THE PACKMAN

China’s burgeoning demand for kraft puts Indian box makers’ future at stake

Indian box makers

The corrugated box industry has urged the government to ban the exports of recycled kraft paper pulp rolls to help availability of raw materials in the country and control the surge in prices.

The industry is reeling under the twin blows of sharp rise in raw material as well as disruptions in its supply, stated Sandeep Wadhwa, president of the Indian Corrugated Case Manufacturers’ Association (ICCMA).
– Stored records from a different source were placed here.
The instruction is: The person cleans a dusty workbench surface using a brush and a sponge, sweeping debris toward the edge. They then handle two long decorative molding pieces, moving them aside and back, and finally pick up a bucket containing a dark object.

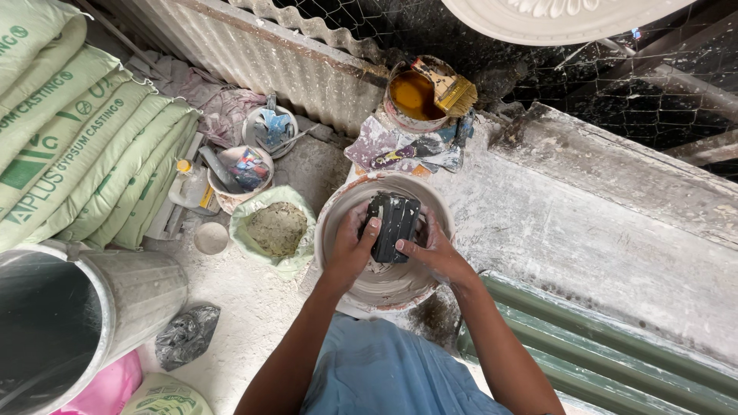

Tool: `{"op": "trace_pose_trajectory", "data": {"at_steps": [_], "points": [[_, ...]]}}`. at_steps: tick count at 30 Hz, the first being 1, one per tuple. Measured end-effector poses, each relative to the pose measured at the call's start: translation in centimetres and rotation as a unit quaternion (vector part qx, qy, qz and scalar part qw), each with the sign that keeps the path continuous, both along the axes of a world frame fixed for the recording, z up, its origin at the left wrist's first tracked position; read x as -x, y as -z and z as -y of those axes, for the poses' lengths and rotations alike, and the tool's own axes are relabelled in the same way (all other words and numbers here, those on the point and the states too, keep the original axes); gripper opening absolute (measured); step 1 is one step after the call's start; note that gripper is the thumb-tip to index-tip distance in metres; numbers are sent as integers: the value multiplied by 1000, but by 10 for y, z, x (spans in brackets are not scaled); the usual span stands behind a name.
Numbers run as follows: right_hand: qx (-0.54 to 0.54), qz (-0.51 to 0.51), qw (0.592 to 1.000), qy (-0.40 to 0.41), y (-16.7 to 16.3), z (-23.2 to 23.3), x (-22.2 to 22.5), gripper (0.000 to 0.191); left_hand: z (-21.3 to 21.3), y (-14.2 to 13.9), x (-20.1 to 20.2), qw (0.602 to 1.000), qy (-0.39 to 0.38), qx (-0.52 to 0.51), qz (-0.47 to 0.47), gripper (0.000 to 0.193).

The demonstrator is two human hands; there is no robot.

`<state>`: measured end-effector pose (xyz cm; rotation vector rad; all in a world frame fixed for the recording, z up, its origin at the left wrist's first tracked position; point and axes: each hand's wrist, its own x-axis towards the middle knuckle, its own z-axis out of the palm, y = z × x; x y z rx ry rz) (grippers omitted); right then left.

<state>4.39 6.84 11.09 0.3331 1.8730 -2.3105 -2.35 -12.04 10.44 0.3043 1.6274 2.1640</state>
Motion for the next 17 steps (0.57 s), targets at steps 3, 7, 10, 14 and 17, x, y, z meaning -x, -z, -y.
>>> {"op": "trace_pose_trajectory", "data": {"at_steps": [3,7,10,14,17], "points": [[-76,-33,997,10,-12,3,-1,97,6,4,2,996,30,59,-55,53],[-193,-25,981,2,-25,11,3,106,3,9,-1,990,-14,120,68,62],[-360,26,933,-5,-22,26,2,115,-6,17,-4,976,-68,94,183,75],[-433,4,901,-2,-6,37,-4,117,-10,32,-8,968,-115,138,173,83],[-439,0,898,-4,11,38,-17,115,-13,46,-7,972,-133,63,184,86]]}}
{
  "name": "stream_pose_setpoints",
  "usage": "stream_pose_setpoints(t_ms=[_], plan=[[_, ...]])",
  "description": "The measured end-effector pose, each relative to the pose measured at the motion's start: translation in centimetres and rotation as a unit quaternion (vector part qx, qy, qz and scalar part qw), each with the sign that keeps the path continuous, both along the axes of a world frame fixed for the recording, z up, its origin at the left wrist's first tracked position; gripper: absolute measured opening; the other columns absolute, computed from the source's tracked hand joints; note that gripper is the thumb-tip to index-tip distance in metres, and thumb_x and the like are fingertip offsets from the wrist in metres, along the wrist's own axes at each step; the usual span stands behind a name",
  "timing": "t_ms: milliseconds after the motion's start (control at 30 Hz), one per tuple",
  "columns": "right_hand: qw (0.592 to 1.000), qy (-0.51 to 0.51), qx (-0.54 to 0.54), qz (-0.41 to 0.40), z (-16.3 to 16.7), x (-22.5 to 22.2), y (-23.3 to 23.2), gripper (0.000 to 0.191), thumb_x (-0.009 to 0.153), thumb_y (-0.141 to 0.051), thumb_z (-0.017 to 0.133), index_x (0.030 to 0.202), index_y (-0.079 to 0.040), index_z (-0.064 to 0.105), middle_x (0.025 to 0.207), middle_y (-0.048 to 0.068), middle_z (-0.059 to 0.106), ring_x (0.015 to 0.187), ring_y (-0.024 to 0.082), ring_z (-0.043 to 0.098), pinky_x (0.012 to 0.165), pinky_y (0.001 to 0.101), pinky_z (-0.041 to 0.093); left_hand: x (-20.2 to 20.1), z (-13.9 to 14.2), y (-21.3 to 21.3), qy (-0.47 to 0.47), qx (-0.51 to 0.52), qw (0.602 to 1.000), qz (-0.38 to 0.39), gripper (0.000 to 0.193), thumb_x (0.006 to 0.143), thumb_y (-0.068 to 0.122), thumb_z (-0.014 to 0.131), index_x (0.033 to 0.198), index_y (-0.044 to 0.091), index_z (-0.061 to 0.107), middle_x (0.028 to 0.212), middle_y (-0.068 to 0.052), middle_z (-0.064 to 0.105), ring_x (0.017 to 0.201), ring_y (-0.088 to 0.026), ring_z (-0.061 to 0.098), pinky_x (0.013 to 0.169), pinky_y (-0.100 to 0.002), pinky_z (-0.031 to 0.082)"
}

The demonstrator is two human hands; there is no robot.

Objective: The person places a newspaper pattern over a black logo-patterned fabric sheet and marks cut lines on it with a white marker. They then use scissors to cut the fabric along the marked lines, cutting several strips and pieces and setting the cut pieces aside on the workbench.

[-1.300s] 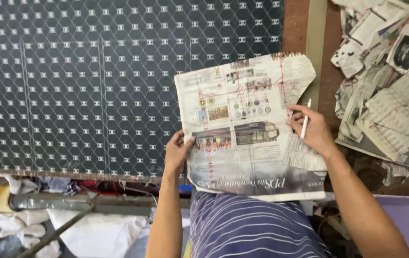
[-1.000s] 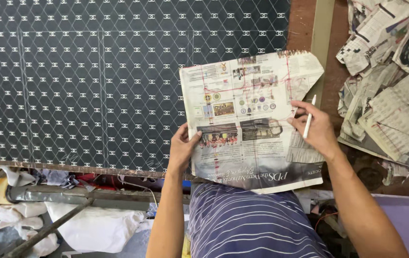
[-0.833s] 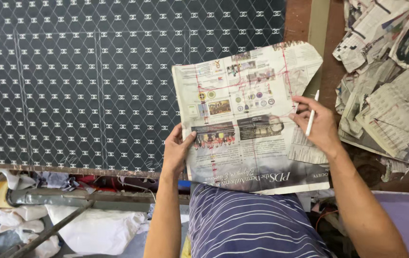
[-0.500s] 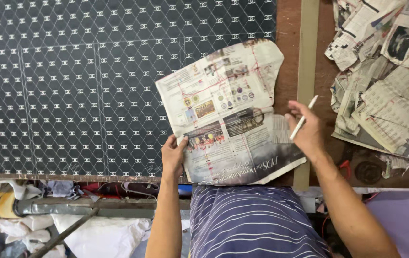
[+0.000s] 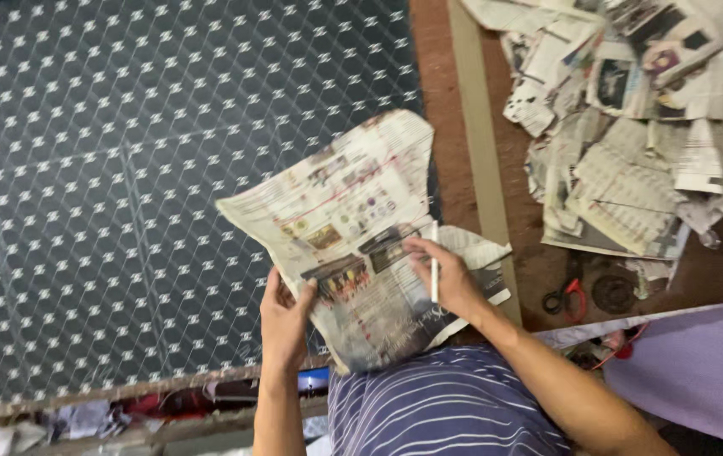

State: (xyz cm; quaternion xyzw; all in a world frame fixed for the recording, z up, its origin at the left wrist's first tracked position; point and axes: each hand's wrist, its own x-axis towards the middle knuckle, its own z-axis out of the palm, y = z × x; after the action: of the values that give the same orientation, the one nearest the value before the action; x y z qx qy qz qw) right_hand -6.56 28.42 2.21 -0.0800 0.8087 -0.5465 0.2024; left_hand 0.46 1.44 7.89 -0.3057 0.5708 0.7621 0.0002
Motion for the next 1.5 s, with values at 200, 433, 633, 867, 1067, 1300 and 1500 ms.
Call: stream_pose_setpoints(t_ms=[200, 433, 633, 867, 1067, 1300, 1500], plan=[[0.995, -0.043, -0.087, 0.019, 0.5, -1.9, -1.1, 0.043, 0.099, -0.014, 0.062, 0.14, -0.004, 0.055, 0.127, 0.013, 0.07, 0.112, 0.021, 0.069, 0.094, 0.0327, 0.058, -3.4, 5.0, 5.5, 0.009, -0.079, 0.993, -0.084, 0.075, 0.089, 0.002, 0.067, 0.157, 0.006, 0.034, 0.108, -0.013, 0.069, 0.094, -0.017, 0.07, 0.08, -0.031, 0.06], [0.994, 0.07, -0.047, -0.065, 2.4, -3.9, 3.4, 0.048, 0.093, -0.01, 0.066, 0.139, -0.002, 0.057, 0.127, 0.016, 0.069, 0.115, 0.022, 0.067, 0.099, 0.0344, 0.053, -7.1, 3.4, 14.1, 0.165, -0.113, 0.958, -0.204, 0.07, 0.096, 0.01, 0.069, 0.157, 0.004, 0.037, 0.107, -0.01, 0.07, 0.099, -0.017, 0.067, 0.093, -0.031, 0.056], [0.955, 0.035, -0.123, -0.268, 4.0, -6.5, 10.4, 0.029, 0.107, -0.017, 0.057, 0.132, -0.001, 0.059, 0.116, 0.015, 0.071, 0.099, 0.023, 0.071, 0.083, 0.0349, 0.059, -9.0, -0.8, 17.4, 0.172, -0.167, 0.935, -0.263, 0.044, 0.098, 0.014, 0.068, 0.139, 0.001, 0.059, 0.114, -0.016, 0.074, 0.106, -0.024, 0.072, 0.097, -0.034, 0.053], [0.953, 0.098, -0.007, -0.287, 3.7, -4.5, 14.9, 0.028, 0.11, -0.009, 0.058, 0.135, 0.005, 0.056, 0.12, 0.017, 0.071, 0.102, 0.021, 0.07, 0.09, 0.0311, 0.055, -5.4, -7.0, 14.2, 0.083, -0.311, 0.946, -0.044, 0.042, 0.09, 0.004, 0.066, 0.131, 0.001, 0.06, 0.114, -0.016, 0.062, 0.102, -0.027, 0.063, 0.088, -0.036, 0.053], [0.959, 0.221, 0.06, -0.167, 2.2, -3.1, 10.3, 0.028, 0.114, -0.007, 0.062, 0.136, 0.009, 0.056, 0.125, 0.019, 0.068, 0.118, 0.025, 0.067, 0.105, 0.0348, 0.052, -5.2, -8.1, 11.8, 0.055, -0.371, 0.927, -0.003, 0.051, 0.084, 0.008, 0.076, 0.131, -0.002, 0.058, 0.12, -0.02, 0.06, 0.111, -0.032, 0.056, 0.096, -0.043, 0.05], [0.962, 0.199, 0.154, -0.104, -1.5, -6.1, 5.6, 0.035, 0.111, -0.021, 0.075, 0.131, 0.004, 0.061, 0.11, 0.02, 0.072, 0.099, 0.022, 0.068, 0.089, 0.0329, 0.053, -7.8, -6.4, 9.7, -0.105, -0.131, 0.985, -0.045, 0.062, 0.086, 0.025, 0.081, 0.132, -0.007, 0.054, 0.109, -0.017, 0.069, 0.096, -0.023, 0.067, 0.085, -0.034, 0.055], [0.943, 0.27, 0.175, -0.089, -1.7, -7.8, 6.8, 0.035, 0.105, -0.009, 0.072, 0.134, 0.005, 0.058, 0.118, 0.024, 0.069, 0.109, 0.027, 0.069, 0.096, 0.0356, 0.055, -7.9, -6.0, 8.6, -0.04, 0.0, 0.999, -0.02, 0.036, 0.094, 0.027, 0.077, 0.109, -0.005, 0.07, 0.095, -0.012, 0.073, 0.08, -0.014, 0.068, 0.072, -0.029, 0.057]])
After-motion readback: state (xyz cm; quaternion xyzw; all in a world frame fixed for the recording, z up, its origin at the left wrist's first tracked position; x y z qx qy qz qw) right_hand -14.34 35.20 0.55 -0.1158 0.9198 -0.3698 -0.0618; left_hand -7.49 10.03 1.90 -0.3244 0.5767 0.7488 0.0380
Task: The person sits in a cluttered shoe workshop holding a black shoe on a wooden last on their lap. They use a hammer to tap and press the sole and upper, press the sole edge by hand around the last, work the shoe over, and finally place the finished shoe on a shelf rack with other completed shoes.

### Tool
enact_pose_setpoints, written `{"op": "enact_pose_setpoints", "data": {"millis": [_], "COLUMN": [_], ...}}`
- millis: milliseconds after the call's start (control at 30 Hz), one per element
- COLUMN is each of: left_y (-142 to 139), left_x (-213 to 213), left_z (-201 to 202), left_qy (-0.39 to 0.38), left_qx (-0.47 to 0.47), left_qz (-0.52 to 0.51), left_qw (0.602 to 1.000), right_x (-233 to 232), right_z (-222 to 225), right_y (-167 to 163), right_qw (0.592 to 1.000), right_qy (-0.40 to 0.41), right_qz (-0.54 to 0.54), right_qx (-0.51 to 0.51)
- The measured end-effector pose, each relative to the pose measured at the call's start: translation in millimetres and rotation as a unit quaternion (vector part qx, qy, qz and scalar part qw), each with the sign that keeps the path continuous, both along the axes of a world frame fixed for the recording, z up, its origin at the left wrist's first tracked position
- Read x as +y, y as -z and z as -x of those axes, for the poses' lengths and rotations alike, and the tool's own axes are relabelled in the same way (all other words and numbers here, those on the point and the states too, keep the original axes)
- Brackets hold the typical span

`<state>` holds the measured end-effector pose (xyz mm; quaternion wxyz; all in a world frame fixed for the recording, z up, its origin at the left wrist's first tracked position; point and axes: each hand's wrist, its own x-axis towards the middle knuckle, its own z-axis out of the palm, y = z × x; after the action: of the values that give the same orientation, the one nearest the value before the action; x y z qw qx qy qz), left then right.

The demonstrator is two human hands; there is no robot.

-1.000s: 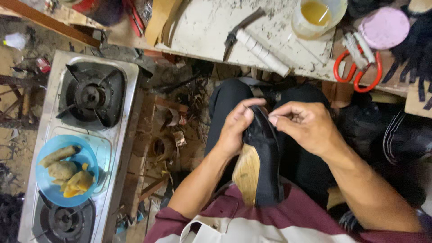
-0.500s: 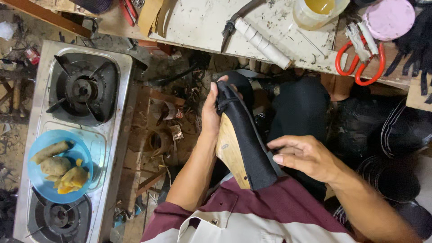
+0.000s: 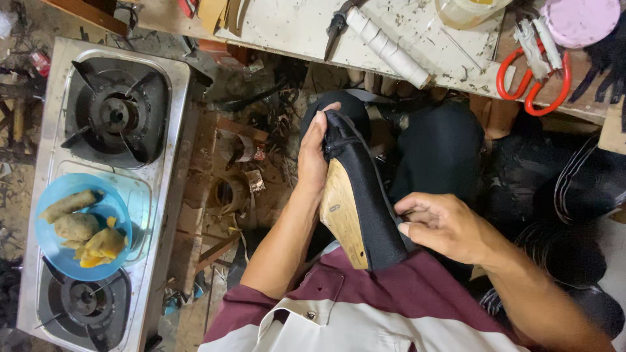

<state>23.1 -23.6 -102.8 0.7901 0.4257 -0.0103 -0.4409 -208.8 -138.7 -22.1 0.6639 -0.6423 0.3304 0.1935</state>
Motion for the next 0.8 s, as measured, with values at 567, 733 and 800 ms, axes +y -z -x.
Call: {"op": "enact_pose_setpoints", "data": {"millis": [567,733,800], "left_y": [43,43,39], "left_x": [-9,-11,-10], "left_z": [14,12,8], "left_qy": [0.030,0.026,0.020], "left_qx": [0.148,0.150,0.132], "left_qz": [0.158,0.211,0.181], "left_qw": [0.976,0.966,0.974], "right_x": [8,20,25], "right_z": [-23,-31,-32], "right_y": [-29,-38,-39], "right_qw": [0.987,0.979,0.969], "right_qy": [-0.088,-0.080,-0.077], "right_qz": [0.132,0.188,0.231], "right_qx": [-0.006,-0.008,-0.030]}}
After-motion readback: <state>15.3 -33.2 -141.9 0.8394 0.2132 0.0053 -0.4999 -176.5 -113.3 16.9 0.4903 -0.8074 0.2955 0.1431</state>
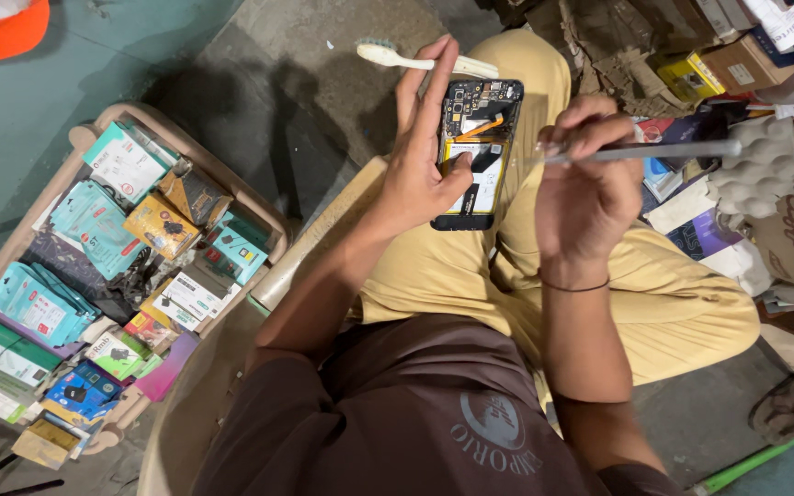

“The exports of kraft paper from India to China have surged as China has banned the import of waste paper from 1 January 2021. Exports from India are in the form of recycled kraft paper pulp rolls. This has created a huge shortage of raw material for the domestic corrugated industry,” Wadhwa added.

According to Wadhwa, there is a need for the government to step in and ban exports of recycled kraft paper pulp rolls as the domestic corrugated industry that gives employment to over 6 lakh people, is on the verge of closure.

Harish Madan – vice president of ICCMA said, “The demand gap and attractive pricing in China is diverting the output of Indian kraft paper from the domestic market and driving up the domestic prices of finished paper and recycled fiber. Exports of recycled kraft paper pulp rolls by Indian Kraft paper mills would touch about 2 million tonnes this year, roughly 30% of total domestic kraft paper production in India.”

Madan added that this development, based on zero export before 2018, is a game-changer in supply-side dynamics going forward.

In addition to the increase in the costs of kraft paper, he said other conversion costs like man-power costs, starch and freight have also witnessed a huge increase by 60-70% over the past few years.

According to Madan, at least 20% of Indian box makers are on the brink of closure due to China’s burgeoning demand for kraft pulp rolls. The corrugated box industry in India has over 350 automatic corrugators and more than 10,000 semi-automatic units, mostly in the MSME sector.